おもむろにしゃがみこむと地面を凝視しはじめる
歩道でいきなりこんな事をすればかなり目立つのだが和人は気付いてないし、やはり誰も話しかけない。
数分凝視し続けたところで
「やっぱり無いな…」
「何が無いんですか?」
「いや、切れ………!?」
驚き顔を上げると学生服の女の子がこちらを覗きこんでいた
目が合うと彼女は「うわ!怖い顔!」と言うなりカラカラと笑いはじめた。
ここまでハッキリ「怖い」と言われたことが無かったのでさすがの和人も落ち込み
「放っておいてくれ…生まれつきだ…」
としか言えなかった
「あ、傷ついた?ゴメンね?」
「いや、いい 逆にスッキリした」
スッキリしたというのは事実だった。皆避けるばかりでそういう事は言ってくれない
そこで和人はフとある事に気付いた
「? 学生服?夏休みじゃ…」
「あ、これ?」
そう言いながら彼女は自分の服を掴んだ
「補習っ 成績わるくて♪ …で何が無いんですか?『切れ』って?」
「ん?…ああ、この街の防壁とやらを見に来たんだが見つからなくて…」
「見つからなくて?」
「その〜なんだ、地面に切れ目でもあるのかな…と」
彼女は和人の答えを聞いてしばしポカンとしていたが
「プッ…アハハハハ 『切れ目』!そんなの無いよ!アハハハハ」
「そんなに笑わなくても良いじゃないか…」
彼女はツボだったのかいまだに笑っている
そろそろ和人が「(俺は遊ばれているのか?)」などと考えだしたところで笑い声がやんだ
「あ〜笑った…フフッ」
「で、どこに行けば見られるんだ?」
「う〜ん…このあたりじゃあもう埋まってて無い……あ!ある!」
「あるのか?」
「うん 小さな公園なんだけどね、説明してわかるかなぁ けっこう入り組んでるし…」
そう言ってウンウンうなっている
「何とかなるだろう、それでどっちに…」「そうだ!」
「…なんだ?」
「案内したげよっか?」
「誰が?」
「私が!」
「補習は?」
「サボリ♪」
「留年するぞ」
「大丈夫大丈夫!行ってもどうせ寝てるだけだし」
「大丈夫じゃないだろう…」
「いいのいいの♪」
どうあっても彼女は案内する気のようで和人は断るのは無理だと悟った
「分かった…本当にいいんだな?後で文句を言っても知らないぞ?」
「さっきから良いって言ってるじゃん」
「そうか、じゃあ案内頼む」
「OK♪」
そうして彼女の先導で公園に向ったのだが、案内を頼んだのは正解だったらしい。公園までの道のりは本当に入り組んでいた。とてもじゃないが口案内ではたどり着けなかっただろう、造った人間の悪意さえ感じられる。

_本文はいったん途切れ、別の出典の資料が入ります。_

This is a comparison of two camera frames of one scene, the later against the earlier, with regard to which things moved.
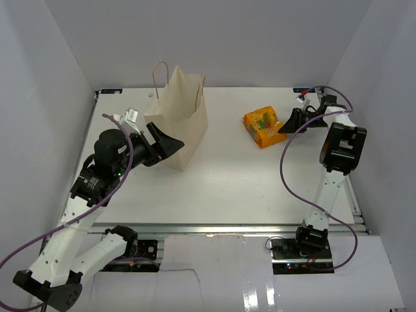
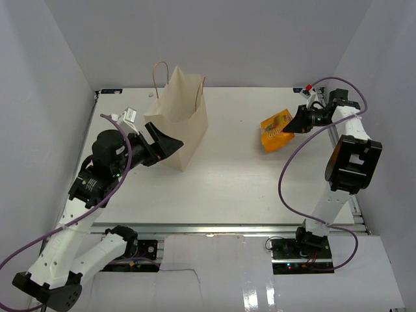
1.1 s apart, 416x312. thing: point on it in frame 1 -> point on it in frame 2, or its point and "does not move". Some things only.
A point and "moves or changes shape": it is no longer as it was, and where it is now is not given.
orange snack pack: [263, 125] moves or changes shape
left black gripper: [164, 147] does not move
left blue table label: [112, 91] does not move
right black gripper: [296, 122] does not move

道中で自己紹介し分かったが彼女の名前は『上坂優』と言うらしい、同じ『カミサカ』だと分かるなり優は
「カミサカだと分かりにくいから『ユウ』って呼び捨てで呼んでね」
と言ってきたのだが丁重にお断りし”さん”付けで呼んでいる。
その他「今は一人暮らし」だとか「○○高校に通ってて」などと聞いてもいない事までペラペラ喋ってくる、まぁ楽しかったのでいいが
で、この優だが客観的に見ると…まぁかわいい いや、かなりかわいい。サラサラのセミロングの髪に整った顔だち、スレンダーだが出るところは出て引っ込むところは引っ込んでいる。
「学校じゃもてるだろう」
と言ったところ
「そうでもないよ〜『お前は黙ってればかわいいのに』だってさ」
クラスメイトの方々はよくわかっているようだ
そうこうしている内に目的の公園に着いた。小さいとは言っていたものの敷地の広さはそれなりにある。公園と言うよりも学校とかのグラウンドに近い。遊具もなく、あるのベンチだけだ。

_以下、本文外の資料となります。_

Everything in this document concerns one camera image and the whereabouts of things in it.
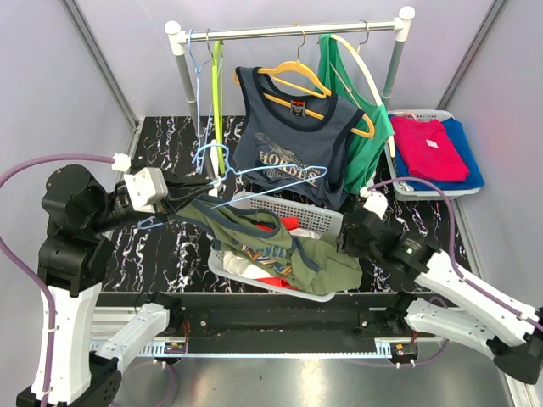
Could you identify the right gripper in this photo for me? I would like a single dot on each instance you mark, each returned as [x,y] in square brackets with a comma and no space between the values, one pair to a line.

だがその中でひときわ異彩を放っている物がある。探していた『防壁』だ グラウンドの南端で一直線に灰色の道のように伸びている。
「あれがそうか?」
「そ、ゆっくり見といでよ私はもう見飽きちゃった」
「帰ってもいいんだぞ?」
「帰ってもヒマだしソコで待ってる」
といって近くのベンチを指差す
「わかった じゃあ待っててくれ、後で何かおごる」
「りょ〜かいっ♪」
優と一旦別れ防壁にむかう 近づくまで分からなかったが”道”には切れ込みがあり一枚一枚分かれているようだ、壁一枚の大きさは大体だが厚さ3.5m横幅7mとけっこう大きい、そしてそれぞれの中心には直径1.5mぐらいの円の切れ込みがある。
一番驚いたのは、汚れているがサビや破損は見る限りでは一切無く、手でこすってやると金属特有の輝きを取り戻すことだろう。材質が気になるがパンフレットには載っていなかった。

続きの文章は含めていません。